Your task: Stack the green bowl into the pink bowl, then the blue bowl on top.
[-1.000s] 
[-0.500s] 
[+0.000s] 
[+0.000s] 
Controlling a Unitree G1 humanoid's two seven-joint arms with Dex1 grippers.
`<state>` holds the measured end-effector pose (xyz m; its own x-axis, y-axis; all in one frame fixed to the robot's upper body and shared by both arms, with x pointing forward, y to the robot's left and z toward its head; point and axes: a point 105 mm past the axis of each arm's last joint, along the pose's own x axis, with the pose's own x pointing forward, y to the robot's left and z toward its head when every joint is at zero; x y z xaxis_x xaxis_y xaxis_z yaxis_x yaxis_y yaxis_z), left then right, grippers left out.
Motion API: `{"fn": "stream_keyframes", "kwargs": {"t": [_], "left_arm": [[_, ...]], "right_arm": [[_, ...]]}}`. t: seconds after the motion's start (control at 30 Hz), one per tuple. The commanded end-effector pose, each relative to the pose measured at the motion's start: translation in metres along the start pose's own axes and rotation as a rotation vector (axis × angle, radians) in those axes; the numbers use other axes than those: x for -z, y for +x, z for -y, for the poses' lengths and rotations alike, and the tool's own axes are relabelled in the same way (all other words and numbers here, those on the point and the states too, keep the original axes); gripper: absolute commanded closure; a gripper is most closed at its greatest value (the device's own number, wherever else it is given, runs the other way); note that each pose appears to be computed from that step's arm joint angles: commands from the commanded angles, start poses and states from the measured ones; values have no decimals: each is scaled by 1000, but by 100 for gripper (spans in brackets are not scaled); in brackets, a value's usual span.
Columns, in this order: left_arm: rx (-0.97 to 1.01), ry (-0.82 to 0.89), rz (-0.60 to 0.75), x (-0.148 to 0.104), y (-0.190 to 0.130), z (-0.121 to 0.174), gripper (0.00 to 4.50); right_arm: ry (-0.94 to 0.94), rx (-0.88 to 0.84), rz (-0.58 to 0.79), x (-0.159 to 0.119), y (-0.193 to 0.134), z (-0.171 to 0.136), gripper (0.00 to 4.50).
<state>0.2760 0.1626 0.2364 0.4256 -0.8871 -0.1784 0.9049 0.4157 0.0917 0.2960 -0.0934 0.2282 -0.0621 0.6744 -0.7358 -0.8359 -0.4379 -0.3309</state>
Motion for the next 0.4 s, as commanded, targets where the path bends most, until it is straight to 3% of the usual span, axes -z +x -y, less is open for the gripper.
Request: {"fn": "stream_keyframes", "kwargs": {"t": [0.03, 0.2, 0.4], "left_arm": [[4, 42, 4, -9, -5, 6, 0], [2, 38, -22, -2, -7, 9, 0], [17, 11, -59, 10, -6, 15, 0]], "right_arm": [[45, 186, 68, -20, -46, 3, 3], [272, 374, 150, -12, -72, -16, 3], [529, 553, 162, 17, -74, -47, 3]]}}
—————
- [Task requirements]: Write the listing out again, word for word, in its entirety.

- [Response area]:
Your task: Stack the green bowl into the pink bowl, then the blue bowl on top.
[-1.000s] 
[-0.500s] 
[+0.000s] 
[+0.000s] 
Controlling a Unitree G1 humanoid's two seven-joint arms with Dex1 grippers.
`<state>` holds the measured end-effector pose (xyz m; its own x-axis, y-axis; all in one frame fixed to the robot's upper body and shared by both arms, with x pointing forward, y to the robot's left and z toward its head; point and axes: a point 105 mm past the axis of each arm's last joint, along the pose's own x axis, with the pose's own x pointing forward, y to the robot's left and z toward its head when every joint is at zero; x y z xaxis_x xaxis_y xaxis_z yaxis_x yaxis_y yaxis_z), left then right, grippers left out.
Motion API: `{"fn": "stream_keyframes", "kwargs": {"t": [_], "left_arm": [[_, ...]], "right_arm": [[_, ...]]}}`. t: seconds after the motion's start (control at 30 Hz), one per tuple. The commanded end-effector pose, each relative to the pose measured at the motion's start: translation in metres along the start pose's own axes and rotation as a rotation vector (axis × angle, radians) in those axes; the numbers use other axes than those: x for -z, y for +x, z for -y, for the poses' lengths and rotations alike, and the tool's own axes are relabelled in the same way (all other words and numbers here, those on the point and the states too, keep the original axes); gripper: absolute commanded closure; a gripper is most closed at its greatest value (the device's own number, wherever else it is given, runs the other way); note that each pose appears to be computed from that step's arm joint angles: commands from the commanded angles, start poses and states from the measured ones; values have no decimals: each is scaled by 1000, but by 100 for gripper (spans in brackets are not scaled); in brackets, a value's usual span.
Columns, in this order: left_arm: rx (-0.97 to 1.01), ry (-0.82 to 0.89), rz (-0.60 to 0.75), x (-0.148 to 0.104), y (-0.190 to 0.130), z (-0.121 to 0.174), gripper (0.00 to 4.50); right_arm: ry (-0.94 to 0.94), rx (-0.88 to 0.84), rz (-0.58 to 0.79), x (-0.159 to 0.119), y (-0.193 to 0.134), z (-0.171 to 0.136), gripper (0.00 to 4.50).
<state>0.2760 0.1626 0.2364 0.4256 -0.8871 -0.1784 0.9049 0.4157 0.0917 0.2960 -0.0934 0.2282 -0.0621 0.6744 -0.7358 -0.8359 -0.4379 -0.3309</state>
Motion for the next 0.4 s, as commanded, targets where the path bends most, until it is straight to 3% of the usual span, axes -z +x -y, less is open for the gripper.
Request: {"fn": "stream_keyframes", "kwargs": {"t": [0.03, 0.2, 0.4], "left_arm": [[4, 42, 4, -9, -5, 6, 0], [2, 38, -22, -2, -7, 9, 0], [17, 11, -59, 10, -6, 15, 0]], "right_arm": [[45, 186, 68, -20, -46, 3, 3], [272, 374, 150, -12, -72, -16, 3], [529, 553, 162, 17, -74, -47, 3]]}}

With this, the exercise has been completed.